Tip 1 – Where Do You Want to Focus Your Time?

This first step in taking control of your calendar is knowing where you want to focus your time. Think about family, work, exercising, reading. All of the things that you are passionate about but never seem to have enough time for. Knowing what you want (and in some cases need) to focus on, when you need to focus on it, and how you plan on achieving it, are all necessary to control your finite amount of time each day, week, month, and year. Once you know what is essential to you, I recommend the following:

  1. Pulling out a piece of paper, an excel document or a calendar (whatever method you prefer)

  2. Start plotting your focus areas, starting with your evening and weekends when you are typically not working

  3. Colour code the focus areas (e.g., green for wellness activities, blue for learning and development – reading counts)

  4. Then move to your Monday – Friday (if this is your typical work-life schedule) and plot your key activities (e.g., commute time(s), any after-school/work commitments – no need to get too descriptive, just buckets of activities)

  5. Lastly – plot the focus times that you hope to achieve

Creating a Default Calendar, according to Pat Lipovski, a previous Executive Coach of mine from Envision Group International, allows you to see how you are living up to how you hope to be spending your time. It will enable you to make necessary tweaks to open more space for getting work done vs spending time in meetings all day. It also sets the guardrails for when you schedule appointments in your calendar.

According to Donna McGeorge, author of 1 Day Refund, your first two hours should be your “thinking space” to focus on strategic and creative thinking…. Even consider labeling your calendar “Thinking Space.” In her book, she shares that if you can find a 15% refund in your day from meetings or demands on your time, you could see 7.8 weeks in a year refund or 1.8 weeks in a quarter. Hard to believe today, but if you can incorporate your default calendar into your real life, you should be able to carve out time to breathe and get more accomplished.
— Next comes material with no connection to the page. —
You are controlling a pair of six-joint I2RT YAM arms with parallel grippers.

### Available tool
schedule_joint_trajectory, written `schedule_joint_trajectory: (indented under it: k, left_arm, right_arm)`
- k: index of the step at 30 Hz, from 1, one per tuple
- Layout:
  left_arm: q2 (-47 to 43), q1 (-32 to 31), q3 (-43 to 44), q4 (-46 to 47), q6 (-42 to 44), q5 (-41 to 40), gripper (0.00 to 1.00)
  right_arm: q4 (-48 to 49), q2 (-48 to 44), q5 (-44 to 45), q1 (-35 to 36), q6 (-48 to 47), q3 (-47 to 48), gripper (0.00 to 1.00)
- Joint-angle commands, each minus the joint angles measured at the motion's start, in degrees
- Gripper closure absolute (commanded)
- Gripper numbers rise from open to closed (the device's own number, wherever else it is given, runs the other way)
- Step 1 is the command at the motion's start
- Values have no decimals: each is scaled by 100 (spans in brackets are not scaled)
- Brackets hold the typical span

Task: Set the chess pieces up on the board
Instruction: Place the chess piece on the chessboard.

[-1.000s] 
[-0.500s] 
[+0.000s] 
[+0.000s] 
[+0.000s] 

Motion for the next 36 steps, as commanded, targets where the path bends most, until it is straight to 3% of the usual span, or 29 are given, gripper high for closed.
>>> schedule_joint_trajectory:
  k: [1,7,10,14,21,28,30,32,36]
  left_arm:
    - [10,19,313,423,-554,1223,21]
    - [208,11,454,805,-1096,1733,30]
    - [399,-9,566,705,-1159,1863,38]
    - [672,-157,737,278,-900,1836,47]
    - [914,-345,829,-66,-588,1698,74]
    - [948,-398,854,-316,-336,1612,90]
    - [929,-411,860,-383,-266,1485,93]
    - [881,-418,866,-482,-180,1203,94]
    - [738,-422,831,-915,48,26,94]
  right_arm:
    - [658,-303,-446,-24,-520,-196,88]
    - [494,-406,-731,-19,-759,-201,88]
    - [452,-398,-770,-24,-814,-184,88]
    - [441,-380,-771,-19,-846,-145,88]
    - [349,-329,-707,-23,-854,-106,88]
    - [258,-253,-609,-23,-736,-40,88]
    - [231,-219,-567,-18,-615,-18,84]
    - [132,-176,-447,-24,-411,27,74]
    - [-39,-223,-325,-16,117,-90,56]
We all crave more time in the day but focusing on the right things and allowing the time and space for our key activities and goals opens the possibility of genuinely finding work-life integration.

Tip 2 – Days and Weeks of Meetings – What do you really need to attend?

Oh, those dreaded meetings that have you asking, why am I here? How much multitasking can I do if I dial in? What if you could finally take control of which meetings you attend? But how, you ask? First, do a meeting inventory of the sessions you attend, what role you play? Now, think if there is a person on your team who would benefit from listening in your place.

1. Pull out a sheet of paper or an excel spreadsheet and map out the recurring meetings you attend and their frequency

2. Determine what role you’re expected to play – consider the RAPID Decision-Making model or RACI model typically used for Project Management to help map out the stakeholders required in making a decision

3. Ask yourself a few questions for each of the meetings you plotted out:

  • What prep work am I expected to complete before each meeting?

  • Do I have enough time if there is another meeting or report required before the scheduled meeting time?

  • Who else on your team is attending each meeting?

4. Once you have determined if you play an active role in the meeting(s), determine what type of meeting it is (FYI, Decision making, Brainstorming, Training)

  • In the book Mind the Gap, authors Forsdick, Schwebius and Thomson offer an ABC methodology that I have tried for my meetings to help me determine if I should be there:

    • A – meetings that I must attend

    • B – meetings I may want to attend for awareness only, and there is currently no other means of gaining access to the outcomes/decisions

    • C – meetings that I have no informational need or decision to make in those meetings

5. Lastly, consider what you can delegate to your team or receive the minutes. PowerPoints or meeting recordings can give you the information without meeting attendance being required.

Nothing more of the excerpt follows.